Records contained in a dataset:
#####

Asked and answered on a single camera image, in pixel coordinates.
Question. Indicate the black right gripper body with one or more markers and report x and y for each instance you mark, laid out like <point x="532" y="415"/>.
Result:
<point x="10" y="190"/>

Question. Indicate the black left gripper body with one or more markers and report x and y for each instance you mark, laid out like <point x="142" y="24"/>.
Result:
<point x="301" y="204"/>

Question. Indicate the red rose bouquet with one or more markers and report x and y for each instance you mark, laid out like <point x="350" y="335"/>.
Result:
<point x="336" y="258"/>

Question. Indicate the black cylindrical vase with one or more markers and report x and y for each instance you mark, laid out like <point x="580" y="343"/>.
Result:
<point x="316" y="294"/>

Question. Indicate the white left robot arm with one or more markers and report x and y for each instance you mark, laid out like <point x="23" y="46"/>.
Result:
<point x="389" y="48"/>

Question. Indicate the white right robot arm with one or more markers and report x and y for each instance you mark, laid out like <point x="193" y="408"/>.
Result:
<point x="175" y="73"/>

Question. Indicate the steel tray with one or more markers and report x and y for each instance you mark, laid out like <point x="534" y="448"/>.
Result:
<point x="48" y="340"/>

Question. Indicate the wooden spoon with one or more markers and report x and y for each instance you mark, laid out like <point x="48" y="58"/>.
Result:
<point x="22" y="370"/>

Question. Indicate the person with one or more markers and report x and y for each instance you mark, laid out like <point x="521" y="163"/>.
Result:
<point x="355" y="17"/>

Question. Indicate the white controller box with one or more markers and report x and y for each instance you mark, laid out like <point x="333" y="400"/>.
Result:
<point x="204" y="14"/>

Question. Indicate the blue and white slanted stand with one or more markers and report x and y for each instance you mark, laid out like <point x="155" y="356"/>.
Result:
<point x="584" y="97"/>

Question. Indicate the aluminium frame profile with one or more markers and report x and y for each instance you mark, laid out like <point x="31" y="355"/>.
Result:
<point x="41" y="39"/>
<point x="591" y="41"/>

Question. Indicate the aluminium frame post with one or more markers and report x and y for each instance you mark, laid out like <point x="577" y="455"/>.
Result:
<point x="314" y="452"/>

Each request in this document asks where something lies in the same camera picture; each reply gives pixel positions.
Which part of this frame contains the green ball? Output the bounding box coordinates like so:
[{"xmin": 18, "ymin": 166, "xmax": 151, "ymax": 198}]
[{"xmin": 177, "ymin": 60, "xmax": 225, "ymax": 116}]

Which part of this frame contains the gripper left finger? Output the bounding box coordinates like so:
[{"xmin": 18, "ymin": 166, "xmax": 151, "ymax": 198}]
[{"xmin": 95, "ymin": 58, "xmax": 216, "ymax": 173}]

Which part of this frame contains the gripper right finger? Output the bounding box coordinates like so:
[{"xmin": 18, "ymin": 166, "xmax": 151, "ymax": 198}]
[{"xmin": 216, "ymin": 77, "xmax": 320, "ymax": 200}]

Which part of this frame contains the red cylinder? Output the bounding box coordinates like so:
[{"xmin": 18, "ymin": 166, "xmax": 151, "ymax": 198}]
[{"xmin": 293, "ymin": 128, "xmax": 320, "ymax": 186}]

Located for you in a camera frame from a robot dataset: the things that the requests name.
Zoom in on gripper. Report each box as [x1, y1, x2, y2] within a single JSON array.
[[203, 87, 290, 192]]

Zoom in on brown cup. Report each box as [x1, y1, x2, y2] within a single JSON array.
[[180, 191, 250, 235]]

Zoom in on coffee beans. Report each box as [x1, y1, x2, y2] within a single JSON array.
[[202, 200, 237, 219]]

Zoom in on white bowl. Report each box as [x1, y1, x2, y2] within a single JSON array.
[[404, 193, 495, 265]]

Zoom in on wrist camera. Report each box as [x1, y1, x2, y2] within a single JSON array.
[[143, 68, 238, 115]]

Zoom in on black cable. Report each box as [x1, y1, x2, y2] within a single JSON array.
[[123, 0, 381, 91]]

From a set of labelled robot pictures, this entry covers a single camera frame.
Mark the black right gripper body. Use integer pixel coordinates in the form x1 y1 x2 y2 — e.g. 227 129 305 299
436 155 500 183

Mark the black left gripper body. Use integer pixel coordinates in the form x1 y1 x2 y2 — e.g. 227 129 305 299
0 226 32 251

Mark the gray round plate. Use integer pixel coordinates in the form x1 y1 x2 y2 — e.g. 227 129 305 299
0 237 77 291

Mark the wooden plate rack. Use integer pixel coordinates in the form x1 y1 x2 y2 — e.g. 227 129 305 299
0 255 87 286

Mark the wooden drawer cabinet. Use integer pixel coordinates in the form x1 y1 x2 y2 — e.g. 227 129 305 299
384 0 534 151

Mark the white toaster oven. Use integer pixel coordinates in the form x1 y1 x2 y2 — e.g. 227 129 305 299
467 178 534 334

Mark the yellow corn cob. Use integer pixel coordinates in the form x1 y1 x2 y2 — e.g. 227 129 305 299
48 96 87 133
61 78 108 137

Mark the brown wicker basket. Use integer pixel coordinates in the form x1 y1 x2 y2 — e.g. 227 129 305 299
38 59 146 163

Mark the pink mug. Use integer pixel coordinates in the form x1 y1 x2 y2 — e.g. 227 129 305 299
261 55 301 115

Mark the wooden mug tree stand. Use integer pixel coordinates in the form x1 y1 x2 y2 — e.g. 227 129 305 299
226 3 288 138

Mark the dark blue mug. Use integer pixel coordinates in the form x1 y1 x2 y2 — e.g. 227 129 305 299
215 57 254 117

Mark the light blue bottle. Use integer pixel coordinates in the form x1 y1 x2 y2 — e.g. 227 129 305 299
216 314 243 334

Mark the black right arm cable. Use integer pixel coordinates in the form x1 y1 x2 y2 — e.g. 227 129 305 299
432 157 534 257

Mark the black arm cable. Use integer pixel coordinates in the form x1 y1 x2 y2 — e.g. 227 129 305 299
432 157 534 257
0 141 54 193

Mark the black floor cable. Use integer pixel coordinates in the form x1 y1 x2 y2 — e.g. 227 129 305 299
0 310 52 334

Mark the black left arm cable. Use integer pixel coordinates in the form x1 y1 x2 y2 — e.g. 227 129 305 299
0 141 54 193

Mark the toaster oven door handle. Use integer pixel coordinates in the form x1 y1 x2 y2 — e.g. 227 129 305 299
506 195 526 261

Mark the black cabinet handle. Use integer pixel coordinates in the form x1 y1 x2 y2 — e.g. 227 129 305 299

#####

For every line of the data above that contains "finger", copy that line.

*Solution to the problem*.
Which part of this frame contains the gripper left finger? Output the bounding box coordinates like so:
Which part of this frame contains the gripper right finger? Output the bounding box coordinates like so:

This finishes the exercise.